Natalie Harjo was raised in a small community known as Vamoosa, Oklahoma, and was raised in a traditional Seminole home with her paternal grandparents. Fortunate to have been exposed to her culture and ceremonies from a young age, Natalie seeks out every opportunity to incorporate her culture and traditional teachings into her daily life. She credits her work ethic to her grandparents’ modeling their dedication to providing for a large family by working full-time and still having the time to show her how to hunt, process and prepare food, cut and gather wood, and haul hay. She also credits her fearlessness to her uncle—he taught her how to hand-fish, commonly referred to in Seminole County as “noodling,” when she was a child.
Natalie is Oklahoma Seminole and Mvskoke (Creek), of the Raccoon clan, and is a proud member of the Rewalke Band of the Seminole Nation of Oklahoma. She is not only a dedicated advocate for Indigenous rights, sacred sites, cultural preservation, and language revitalization, but also advocates for raising awareness and providing treatment options that are essential to the behavioral health of Native people in Indian Country.

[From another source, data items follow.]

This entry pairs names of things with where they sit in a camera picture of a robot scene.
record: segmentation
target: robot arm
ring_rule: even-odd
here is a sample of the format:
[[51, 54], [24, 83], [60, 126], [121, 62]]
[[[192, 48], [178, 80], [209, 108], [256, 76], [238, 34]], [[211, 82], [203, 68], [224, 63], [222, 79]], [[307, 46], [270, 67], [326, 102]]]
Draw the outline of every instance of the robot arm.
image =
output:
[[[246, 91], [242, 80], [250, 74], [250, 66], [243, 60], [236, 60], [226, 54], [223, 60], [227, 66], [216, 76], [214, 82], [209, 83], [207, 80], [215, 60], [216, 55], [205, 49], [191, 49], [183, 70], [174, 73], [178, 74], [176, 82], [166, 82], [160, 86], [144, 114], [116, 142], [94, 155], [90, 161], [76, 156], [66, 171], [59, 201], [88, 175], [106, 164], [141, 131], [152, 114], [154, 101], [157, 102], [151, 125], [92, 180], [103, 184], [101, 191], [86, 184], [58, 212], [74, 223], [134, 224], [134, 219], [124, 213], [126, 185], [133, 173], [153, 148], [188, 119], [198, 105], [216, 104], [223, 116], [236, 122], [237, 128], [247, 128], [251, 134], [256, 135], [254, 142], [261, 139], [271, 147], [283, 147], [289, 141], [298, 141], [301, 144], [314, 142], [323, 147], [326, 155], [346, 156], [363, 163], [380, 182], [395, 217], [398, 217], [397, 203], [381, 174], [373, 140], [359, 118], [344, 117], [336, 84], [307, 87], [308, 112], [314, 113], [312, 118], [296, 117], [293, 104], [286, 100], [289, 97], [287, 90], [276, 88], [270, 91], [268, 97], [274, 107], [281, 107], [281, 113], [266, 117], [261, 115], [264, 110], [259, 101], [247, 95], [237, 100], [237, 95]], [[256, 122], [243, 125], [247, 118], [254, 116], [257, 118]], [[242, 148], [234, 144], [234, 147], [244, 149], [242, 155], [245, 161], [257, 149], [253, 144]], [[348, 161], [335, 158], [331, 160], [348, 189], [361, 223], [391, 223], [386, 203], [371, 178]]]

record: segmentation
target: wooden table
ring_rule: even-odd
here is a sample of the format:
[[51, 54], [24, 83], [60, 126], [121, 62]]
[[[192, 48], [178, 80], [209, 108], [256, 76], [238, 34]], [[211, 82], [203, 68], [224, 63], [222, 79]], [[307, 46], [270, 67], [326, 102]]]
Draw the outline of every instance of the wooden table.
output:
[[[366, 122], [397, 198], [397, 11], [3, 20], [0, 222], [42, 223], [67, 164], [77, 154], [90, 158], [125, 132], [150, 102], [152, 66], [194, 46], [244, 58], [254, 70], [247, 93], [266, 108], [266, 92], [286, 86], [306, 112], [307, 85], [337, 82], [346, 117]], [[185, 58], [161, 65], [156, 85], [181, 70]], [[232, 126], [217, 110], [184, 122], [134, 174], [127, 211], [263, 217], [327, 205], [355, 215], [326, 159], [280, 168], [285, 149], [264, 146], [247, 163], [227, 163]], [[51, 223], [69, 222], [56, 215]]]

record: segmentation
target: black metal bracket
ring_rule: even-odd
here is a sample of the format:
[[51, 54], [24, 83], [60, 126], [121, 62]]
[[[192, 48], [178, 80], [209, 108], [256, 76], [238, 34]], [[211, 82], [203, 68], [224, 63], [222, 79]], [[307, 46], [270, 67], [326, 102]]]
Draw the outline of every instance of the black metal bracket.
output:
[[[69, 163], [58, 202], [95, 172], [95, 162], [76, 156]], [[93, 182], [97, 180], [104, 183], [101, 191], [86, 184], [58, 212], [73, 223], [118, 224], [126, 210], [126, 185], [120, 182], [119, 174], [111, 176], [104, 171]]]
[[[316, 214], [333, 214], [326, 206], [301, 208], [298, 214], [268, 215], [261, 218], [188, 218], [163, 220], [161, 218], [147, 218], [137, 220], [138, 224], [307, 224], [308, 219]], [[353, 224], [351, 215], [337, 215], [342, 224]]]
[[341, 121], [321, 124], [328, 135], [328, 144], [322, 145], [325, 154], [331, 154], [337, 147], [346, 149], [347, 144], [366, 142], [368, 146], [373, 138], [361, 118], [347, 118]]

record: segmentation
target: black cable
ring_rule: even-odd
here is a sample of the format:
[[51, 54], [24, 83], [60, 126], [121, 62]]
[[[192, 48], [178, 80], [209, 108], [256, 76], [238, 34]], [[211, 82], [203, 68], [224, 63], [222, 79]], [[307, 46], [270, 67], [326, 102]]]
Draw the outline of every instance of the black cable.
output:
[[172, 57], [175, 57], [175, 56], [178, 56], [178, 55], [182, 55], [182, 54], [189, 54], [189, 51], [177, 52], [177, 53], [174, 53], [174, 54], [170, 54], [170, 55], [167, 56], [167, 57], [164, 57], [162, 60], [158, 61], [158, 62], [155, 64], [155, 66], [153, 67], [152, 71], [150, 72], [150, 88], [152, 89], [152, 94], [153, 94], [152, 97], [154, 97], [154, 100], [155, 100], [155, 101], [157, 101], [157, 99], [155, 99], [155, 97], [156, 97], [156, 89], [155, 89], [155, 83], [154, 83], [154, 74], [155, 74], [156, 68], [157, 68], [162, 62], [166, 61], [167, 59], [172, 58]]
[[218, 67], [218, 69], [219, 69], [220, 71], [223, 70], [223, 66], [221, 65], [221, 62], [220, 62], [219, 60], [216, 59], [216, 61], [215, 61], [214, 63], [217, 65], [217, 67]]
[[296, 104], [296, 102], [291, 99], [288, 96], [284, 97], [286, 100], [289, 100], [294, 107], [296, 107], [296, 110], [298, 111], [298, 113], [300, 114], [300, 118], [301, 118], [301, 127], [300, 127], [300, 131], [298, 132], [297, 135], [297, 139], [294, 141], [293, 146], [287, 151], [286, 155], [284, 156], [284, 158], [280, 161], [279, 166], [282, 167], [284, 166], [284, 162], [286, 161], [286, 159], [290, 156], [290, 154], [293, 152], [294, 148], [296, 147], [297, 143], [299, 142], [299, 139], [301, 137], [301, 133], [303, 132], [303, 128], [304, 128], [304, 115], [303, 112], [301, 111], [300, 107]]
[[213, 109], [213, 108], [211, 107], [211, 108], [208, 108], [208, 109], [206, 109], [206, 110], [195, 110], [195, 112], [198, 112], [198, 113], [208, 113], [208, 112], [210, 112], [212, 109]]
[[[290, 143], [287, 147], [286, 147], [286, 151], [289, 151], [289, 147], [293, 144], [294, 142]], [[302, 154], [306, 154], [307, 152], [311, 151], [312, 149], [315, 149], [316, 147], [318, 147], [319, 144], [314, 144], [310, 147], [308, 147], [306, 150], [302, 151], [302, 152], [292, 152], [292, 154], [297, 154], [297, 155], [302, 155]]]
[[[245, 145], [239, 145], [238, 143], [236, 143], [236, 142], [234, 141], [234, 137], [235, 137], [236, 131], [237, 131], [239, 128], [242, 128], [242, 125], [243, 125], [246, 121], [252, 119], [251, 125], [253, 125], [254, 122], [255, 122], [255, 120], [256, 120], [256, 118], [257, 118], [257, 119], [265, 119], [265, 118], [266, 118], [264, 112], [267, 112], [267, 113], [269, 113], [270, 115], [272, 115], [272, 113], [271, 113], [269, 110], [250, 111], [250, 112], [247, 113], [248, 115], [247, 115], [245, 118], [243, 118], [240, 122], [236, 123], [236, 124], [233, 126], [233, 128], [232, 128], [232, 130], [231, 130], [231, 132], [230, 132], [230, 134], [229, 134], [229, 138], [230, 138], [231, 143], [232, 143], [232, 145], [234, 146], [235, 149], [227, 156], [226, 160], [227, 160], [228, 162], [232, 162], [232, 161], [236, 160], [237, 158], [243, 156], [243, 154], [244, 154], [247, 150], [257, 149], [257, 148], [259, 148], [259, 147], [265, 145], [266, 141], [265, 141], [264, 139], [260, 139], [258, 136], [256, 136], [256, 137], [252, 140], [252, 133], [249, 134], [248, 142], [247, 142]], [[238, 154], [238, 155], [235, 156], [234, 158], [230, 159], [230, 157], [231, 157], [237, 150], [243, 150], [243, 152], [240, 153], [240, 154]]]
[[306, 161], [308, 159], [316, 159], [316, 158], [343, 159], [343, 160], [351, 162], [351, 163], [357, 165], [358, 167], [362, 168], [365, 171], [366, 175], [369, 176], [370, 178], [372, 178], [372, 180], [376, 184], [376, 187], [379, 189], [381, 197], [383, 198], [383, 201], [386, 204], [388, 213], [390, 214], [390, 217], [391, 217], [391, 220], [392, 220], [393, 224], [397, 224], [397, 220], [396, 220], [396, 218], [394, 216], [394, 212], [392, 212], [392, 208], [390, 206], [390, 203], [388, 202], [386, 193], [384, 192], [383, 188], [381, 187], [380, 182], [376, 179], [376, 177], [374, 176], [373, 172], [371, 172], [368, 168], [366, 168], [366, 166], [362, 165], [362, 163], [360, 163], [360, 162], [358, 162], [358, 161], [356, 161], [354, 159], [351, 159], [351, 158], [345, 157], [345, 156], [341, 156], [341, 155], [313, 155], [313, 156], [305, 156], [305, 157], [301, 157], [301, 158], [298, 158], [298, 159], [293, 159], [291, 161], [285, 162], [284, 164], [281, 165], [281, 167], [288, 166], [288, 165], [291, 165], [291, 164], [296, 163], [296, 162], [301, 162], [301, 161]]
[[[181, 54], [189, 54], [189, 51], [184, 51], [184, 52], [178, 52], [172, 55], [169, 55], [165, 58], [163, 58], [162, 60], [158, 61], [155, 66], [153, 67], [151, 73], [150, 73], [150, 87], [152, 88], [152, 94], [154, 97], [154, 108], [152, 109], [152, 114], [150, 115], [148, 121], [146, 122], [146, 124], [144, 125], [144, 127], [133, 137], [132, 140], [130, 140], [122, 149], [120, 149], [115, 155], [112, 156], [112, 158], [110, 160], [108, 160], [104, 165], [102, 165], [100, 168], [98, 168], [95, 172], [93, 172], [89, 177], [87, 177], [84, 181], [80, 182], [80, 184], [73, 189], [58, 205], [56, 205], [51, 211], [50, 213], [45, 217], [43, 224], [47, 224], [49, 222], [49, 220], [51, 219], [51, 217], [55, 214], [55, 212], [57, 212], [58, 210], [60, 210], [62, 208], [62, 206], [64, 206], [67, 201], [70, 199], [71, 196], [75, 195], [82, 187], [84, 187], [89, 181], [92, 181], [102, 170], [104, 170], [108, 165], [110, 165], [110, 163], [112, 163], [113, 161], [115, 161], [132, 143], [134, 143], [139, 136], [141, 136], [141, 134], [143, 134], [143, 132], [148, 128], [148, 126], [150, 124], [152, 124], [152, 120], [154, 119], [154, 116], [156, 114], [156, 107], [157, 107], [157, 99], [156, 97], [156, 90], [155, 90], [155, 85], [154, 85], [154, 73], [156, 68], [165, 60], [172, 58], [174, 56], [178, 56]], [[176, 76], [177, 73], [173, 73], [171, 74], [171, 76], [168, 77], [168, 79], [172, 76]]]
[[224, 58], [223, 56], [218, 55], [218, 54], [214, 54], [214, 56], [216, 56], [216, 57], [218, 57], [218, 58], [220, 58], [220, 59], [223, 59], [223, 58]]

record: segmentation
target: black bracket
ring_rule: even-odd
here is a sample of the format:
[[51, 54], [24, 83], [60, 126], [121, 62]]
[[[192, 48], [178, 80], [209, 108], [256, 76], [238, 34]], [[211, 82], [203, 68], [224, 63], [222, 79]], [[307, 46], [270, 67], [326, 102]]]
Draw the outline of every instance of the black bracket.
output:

Natalie has an associate’s degree in behavioral sciences from Seminole State College, and is currently working toward her bachelor’s degree in social psychology. She previously worked as a registered medical assistant/office assistant for Heartland Hospice. She came to Southern Plains Tribal Health Board from the Seminole Nation of Oklahoma, after eight years, where she worked as the tribal historic preservation/NAGPRA program director.